Status: 01/14/2021 | archive

Henry Ford was born in 1863 on his parents' farm near Detroit, Michigan. In 1879 he moved to the city and did an apprenticeship as a machinist there. He then worked, among other things, in the company of the inventor Thomas Alva Edison. During this time he also built his first automobile: the "Quadricycle" was finished in 1896. The attempt to sell motorized vehicles initially fails. But Ford does not give up: After his first company went bankrupt, he founded the "Ford Motor Company" in 1903.

"Model T", the "Blechliesl", in 1912

In 1908 Ford brought a new vehicle onto the American market: the "Model T". In the years that followed, the automobile won several races and set new speed records. The "Model T" became famous nationwide and sold well. Soon it will also be called "Tin Lizzy" in the USA and "Blechliesl" in Germany. But the real breakthrough comes five years later:

Assembly line worker around 1913 in Henry Ford's automobile factory

In 1913, Henry Ford ran an assembly line in his manufacturing facility for the first time. Three years earlier, in 1910, the automobile manufacturer visits the Chicago slaughterhouse. He observes how the butchers slaughter and cut the pigs there. The slaughtered pigs hang from the ceiling on a kind of conveyor belt and can be pushed from one butcher to the next. Each individual butcher has only a few movements to do, then he passes the pig on to the next colleague. That gives Henry Ford an idea: He wants to assemble cars according to the same principle as butchers take apart pigs in a slaughterhouse.

More cars, more profit, more wages

1920: The five millionth copy of the "Model T"
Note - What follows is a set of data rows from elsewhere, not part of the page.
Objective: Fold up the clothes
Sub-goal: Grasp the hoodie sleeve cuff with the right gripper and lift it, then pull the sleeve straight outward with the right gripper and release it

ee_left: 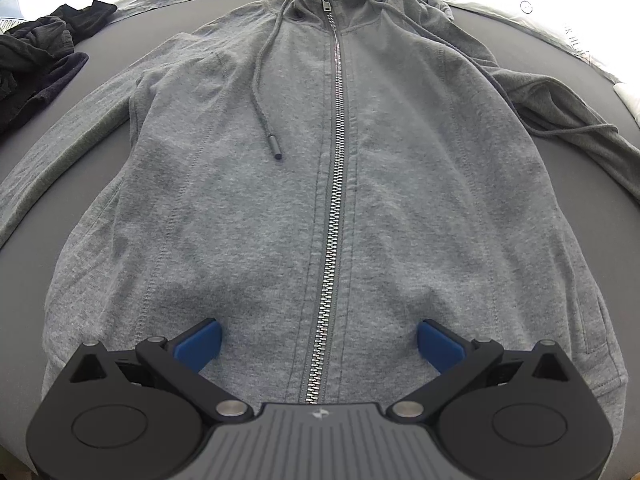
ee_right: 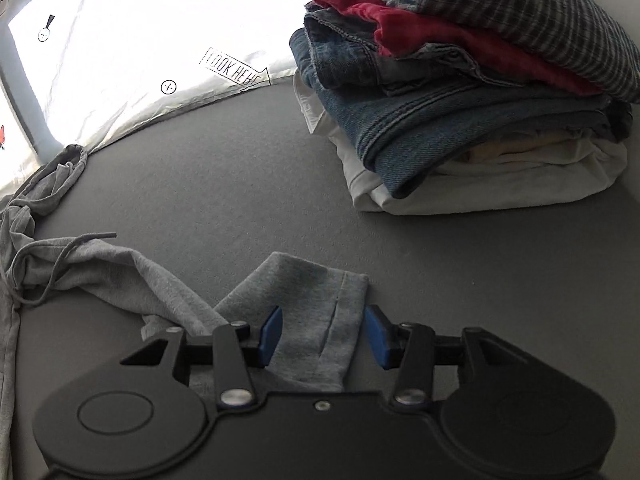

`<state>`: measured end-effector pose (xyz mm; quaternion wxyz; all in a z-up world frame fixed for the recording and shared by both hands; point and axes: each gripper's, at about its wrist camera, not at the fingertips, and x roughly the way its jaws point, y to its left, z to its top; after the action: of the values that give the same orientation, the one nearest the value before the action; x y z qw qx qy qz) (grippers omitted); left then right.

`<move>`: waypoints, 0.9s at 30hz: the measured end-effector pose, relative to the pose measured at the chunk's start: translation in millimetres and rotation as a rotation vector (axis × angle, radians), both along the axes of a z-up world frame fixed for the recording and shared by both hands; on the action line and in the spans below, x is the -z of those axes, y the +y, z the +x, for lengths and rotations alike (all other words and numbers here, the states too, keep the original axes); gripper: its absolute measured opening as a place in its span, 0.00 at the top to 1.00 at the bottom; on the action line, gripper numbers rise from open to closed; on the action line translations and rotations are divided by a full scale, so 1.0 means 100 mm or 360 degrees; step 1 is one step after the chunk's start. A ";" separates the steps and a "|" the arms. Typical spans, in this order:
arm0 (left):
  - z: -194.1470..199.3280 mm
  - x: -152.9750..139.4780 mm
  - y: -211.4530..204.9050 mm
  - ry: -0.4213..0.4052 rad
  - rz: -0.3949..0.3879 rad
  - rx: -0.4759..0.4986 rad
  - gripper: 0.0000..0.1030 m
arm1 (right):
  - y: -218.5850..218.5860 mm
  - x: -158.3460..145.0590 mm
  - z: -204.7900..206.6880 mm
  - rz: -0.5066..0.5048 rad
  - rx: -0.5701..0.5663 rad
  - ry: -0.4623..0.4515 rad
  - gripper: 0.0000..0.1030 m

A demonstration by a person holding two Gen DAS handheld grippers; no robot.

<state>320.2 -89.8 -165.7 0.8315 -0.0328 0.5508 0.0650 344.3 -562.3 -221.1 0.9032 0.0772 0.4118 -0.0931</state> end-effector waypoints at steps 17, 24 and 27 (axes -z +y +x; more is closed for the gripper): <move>-0.01 0.00 0.00 -0.0010 0.0000 0.0002 0.00 | -0.05 -0.81 -0.51 -0.0571 0.0342 -0.0559 0.94; -0.03 0.00 0.00 -0.0023 0.0001 0.0006 0.00 | -0.32 0.01 -0.70 -0.0248 0.0537 -0.0061 0.90; -0.05 0.00 -0.01 -0.0028 0.0004 0.0004 0.00 | -0.37 -0.02 -0.77 -0.0202 0.0587 -0.0115 0.64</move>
<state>315.5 -90.6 -166.0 0.8363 -0.0317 0.5435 0.0643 266.9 -599.6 -219.1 0.8881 0.0975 0.3511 -0.2801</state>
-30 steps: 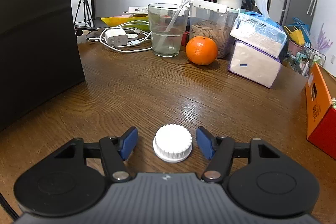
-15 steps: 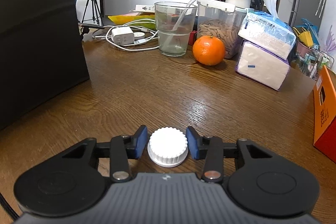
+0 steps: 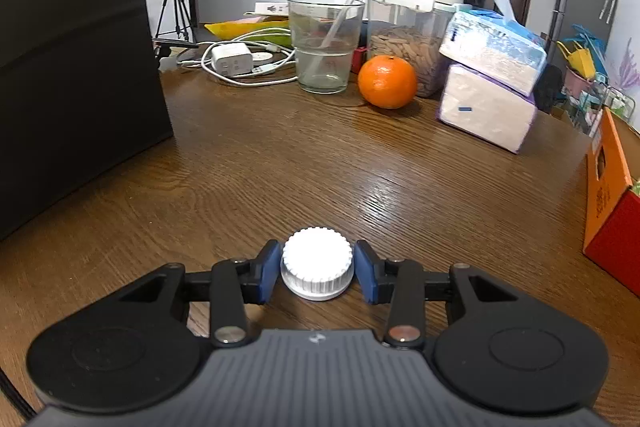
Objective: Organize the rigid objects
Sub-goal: 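Close the left gripper on the white cap while the right gripper closes on the lint brush handle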
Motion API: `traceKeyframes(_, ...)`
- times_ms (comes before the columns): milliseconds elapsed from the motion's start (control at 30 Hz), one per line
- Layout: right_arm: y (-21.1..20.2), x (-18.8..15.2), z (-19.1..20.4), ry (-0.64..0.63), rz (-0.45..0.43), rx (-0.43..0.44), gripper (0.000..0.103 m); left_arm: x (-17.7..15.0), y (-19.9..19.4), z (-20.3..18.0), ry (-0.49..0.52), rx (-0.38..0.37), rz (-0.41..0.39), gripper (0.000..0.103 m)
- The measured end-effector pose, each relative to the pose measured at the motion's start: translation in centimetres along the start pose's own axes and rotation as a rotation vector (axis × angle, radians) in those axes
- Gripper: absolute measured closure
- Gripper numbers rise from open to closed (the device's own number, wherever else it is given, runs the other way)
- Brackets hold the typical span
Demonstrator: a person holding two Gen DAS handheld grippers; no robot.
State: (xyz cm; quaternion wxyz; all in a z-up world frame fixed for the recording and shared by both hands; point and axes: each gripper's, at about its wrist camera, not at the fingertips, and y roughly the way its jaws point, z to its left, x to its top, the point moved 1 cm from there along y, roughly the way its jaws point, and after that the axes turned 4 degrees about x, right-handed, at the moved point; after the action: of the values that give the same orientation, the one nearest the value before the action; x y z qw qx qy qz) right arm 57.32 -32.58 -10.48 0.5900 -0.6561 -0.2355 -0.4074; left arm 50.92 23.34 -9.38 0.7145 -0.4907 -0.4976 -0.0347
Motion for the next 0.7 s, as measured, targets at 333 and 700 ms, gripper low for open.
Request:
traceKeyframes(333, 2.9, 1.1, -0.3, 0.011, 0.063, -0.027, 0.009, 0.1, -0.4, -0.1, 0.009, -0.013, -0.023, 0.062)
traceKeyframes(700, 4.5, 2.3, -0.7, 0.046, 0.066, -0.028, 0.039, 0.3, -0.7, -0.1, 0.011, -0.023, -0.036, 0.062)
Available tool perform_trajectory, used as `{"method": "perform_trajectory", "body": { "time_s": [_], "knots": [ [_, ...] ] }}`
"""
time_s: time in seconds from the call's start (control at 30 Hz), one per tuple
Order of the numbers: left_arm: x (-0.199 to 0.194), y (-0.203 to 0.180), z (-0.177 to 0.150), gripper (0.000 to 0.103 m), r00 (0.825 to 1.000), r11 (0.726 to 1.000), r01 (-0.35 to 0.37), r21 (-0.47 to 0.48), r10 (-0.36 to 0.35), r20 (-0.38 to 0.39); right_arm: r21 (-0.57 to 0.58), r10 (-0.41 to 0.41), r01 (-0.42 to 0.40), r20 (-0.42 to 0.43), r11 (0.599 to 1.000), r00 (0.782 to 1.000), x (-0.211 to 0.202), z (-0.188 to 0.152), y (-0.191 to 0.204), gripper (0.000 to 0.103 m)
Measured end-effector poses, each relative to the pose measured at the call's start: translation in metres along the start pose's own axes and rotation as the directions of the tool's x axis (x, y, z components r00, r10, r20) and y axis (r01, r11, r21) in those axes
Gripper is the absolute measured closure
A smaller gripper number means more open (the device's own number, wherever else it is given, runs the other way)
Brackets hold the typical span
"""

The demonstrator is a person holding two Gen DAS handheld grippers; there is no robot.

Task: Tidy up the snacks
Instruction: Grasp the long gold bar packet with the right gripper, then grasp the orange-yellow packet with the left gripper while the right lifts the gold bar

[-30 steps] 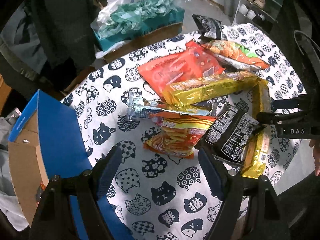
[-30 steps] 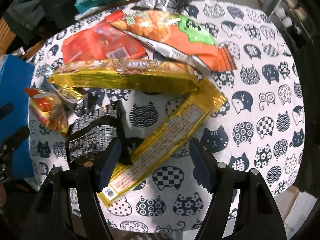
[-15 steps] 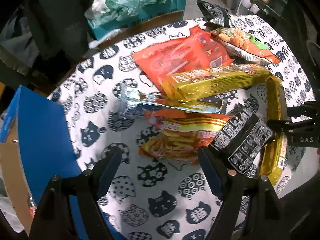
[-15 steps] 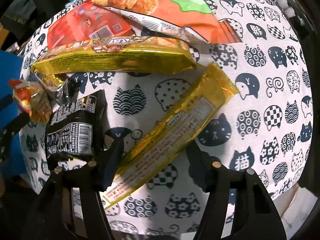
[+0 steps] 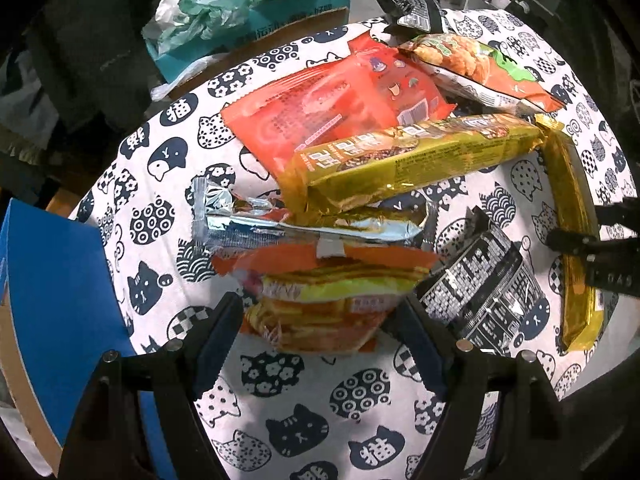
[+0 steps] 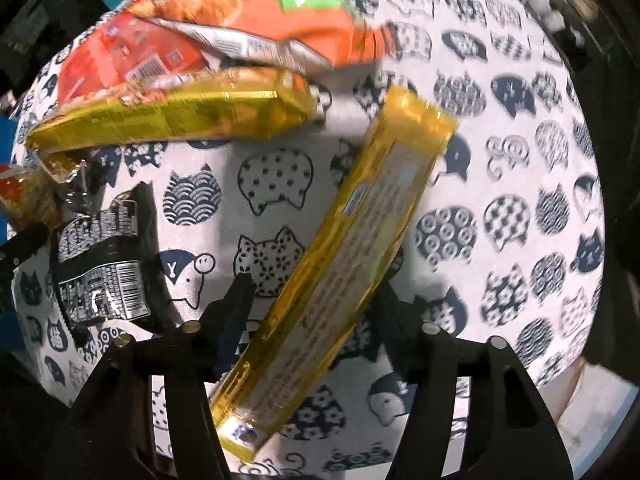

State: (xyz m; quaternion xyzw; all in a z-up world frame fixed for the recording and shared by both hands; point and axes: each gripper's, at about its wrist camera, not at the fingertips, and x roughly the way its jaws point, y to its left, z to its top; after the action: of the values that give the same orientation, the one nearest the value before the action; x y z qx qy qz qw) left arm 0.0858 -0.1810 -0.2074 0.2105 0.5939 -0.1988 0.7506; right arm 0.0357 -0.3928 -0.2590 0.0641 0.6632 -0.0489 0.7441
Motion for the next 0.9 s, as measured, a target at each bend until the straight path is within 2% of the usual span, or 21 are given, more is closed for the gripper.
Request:
{"method": "perform_trajectory", "body": {
  "time_s": [0.07,0.1,0.17,0.23,0.33,0.43,0.9],
  "knots": [
    [0.004,0.003,0.002,0.023,1.0,1.0,0.008,-0.005,-0.008,0.001,-0.01,0.004,-0.004,0.017,1.0,1.0,0.0,0.0,0.002,0.047],
    [0.006,0.005,0.002,0.024,1.0,1.0,0.014,-0.01,-0.014,-0.003,-0.021,0.013,-0.012,0.02,1.0,1.0,0.0,0.001,0.005,0.056],
    [0.008,0.009,0.001,0.046,0.999,0.999,0.04,-0.025,-0.04,-0.011,-0.045,0.023,-0.023,0.006,0.999,1.0,-0.002,0.002,0.003,0.06],
    [0.009,0.011,-0.001,0.055,0.998,0.998,0.06,-0.034,-0.061,-0.023,-0.078,0.01,-0.01,0.0,0.997,1.0,-0.008,-0.002,-0.005,0.068],
    [0.002,0.011,-0.004,0.063,0.998,0.998,0.059,-0.029,-0.059,-0.001,-0.089,-0.008,0.008,0.004,0.996,1.0,-0.016,-0.012,-0.011,0.071],
    [-0.004,0.008,-0.006,0.064,0.996,0.995,0.094,-0.024,-0.094,0.003,-0.078,-0.002,0.003,0.011,0.997,1.0,-0.02,-0.019,-0.025,0.072],
    [-0.058,0.0,-0.028,0.065,0.994,0.998,0.052,0.019,-0.054,0.092,-0.091,-0.008,0.024,0.172,0.996,0.985,-0.106,-0.043,-0.028,0.073]
  ]
}}
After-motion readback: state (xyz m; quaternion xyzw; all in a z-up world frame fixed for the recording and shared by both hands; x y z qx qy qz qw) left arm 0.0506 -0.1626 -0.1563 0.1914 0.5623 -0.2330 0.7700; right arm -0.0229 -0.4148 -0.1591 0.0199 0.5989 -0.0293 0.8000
Henry Ford did not invent the assembly line, and others have used it in automobile construction before him. However, he is the first to use it consistently in production. On January 14, 1914, the Ford factory introduced assembly line production in Detroit. With success: because each worker only does a few movements, the work processes are accelerated. More "Model T" vehicles can be produced at the same time. The increasing production figures are also reflected financially: In 1914 Ford makes 30 million US dollars in profits. In 1916 it was already 60 million US dollars.
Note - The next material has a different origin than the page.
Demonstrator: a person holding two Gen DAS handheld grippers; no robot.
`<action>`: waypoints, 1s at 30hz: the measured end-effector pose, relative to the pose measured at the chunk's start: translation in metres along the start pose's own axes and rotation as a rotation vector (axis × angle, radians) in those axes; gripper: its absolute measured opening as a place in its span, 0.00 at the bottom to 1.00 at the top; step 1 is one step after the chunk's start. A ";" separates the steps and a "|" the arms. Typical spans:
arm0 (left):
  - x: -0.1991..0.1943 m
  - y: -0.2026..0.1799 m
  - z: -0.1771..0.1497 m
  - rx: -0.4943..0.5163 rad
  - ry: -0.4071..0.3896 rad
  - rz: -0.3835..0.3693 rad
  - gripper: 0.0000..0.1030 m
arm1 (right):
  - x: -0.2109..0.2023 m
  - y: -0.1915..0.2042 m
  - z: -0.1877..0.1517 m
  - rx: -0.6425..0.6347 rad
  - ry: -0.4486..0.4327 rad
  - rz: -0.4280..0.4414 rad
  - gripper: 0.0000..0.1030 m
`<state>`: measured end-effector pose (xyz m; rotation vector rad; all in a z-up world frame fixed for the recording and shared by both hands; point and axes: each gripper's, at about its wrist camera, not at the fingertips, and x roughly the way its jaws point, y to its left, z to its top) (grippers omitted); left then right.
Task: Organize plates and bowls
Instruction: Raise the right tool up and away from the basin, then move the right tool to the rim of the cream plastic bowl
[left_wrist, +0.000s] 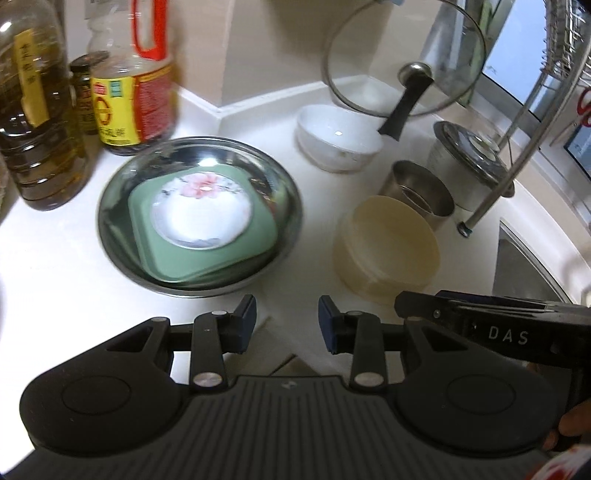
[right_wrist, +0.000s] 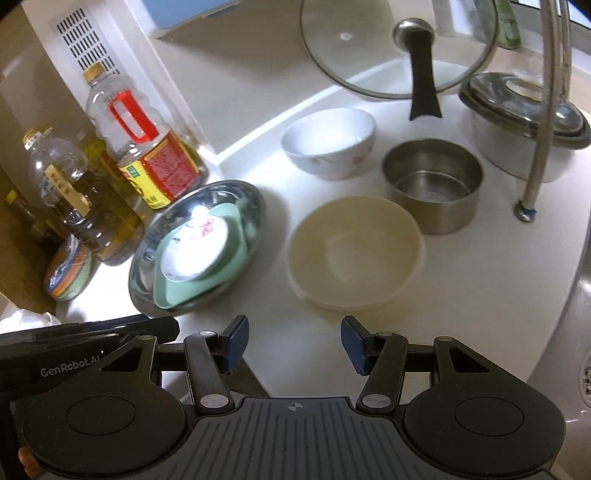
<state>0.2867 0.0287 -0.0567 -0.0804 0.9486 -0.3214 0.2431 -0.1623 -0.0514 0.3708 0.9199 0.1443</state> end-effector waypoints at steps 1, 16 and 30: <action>0.002 -0.006 0.000 0.008 0.003 -0.001 0.32 | -0.002 -0.004 0.000 0.000 0.001 0.000 0.54; 0.027 -0.064 0.004 0.025 0.022 0.022 0.32 | -0.017 -0.067 0.007 0.015 0.012 -0.002 0.54; 0.042 -0.076 0.009 0.027 0.021 0.035 0.33 | -0.007 -0.087 0.016 0.018 0.010 0.002 0.54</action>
Ford's workers also share in this success: On January 5, 1914, Henry Ford announced to the press that he would double the hourly wages from January 12th and introduce an eight-hour day in his factories for workers in the USA since the middle of the 19th century and fight in Europe. Ford is by no means the first to reduce daily working hours, but it is still one of the pioneers among entrepreneurs.

Excursion into the countryside with the "Model T" in 1923

Because Ford produces cheaper than the competition, it can also lower prices. In 1908 a "Model T" still costs $ 850. After the introduction of the assembly line, the price drops to $ 300. At this price, the workers who build the "Model T" can also buy such a car. "One day - one dollar. One year - one Ford" is how Ford sums up its concept: The car should become a mass product that everyone can afford.

The most successful car in the world

Ford's design became a long-runner: in 1925 every second car in the world was a "Model T". When another model replaced the car called "Tin Lizzy" and "Blechliesl" in 1927, Ford sold around 15 million vehicles of this type. It wasn't until 1972 that another car broke this production record: the VW Beetle.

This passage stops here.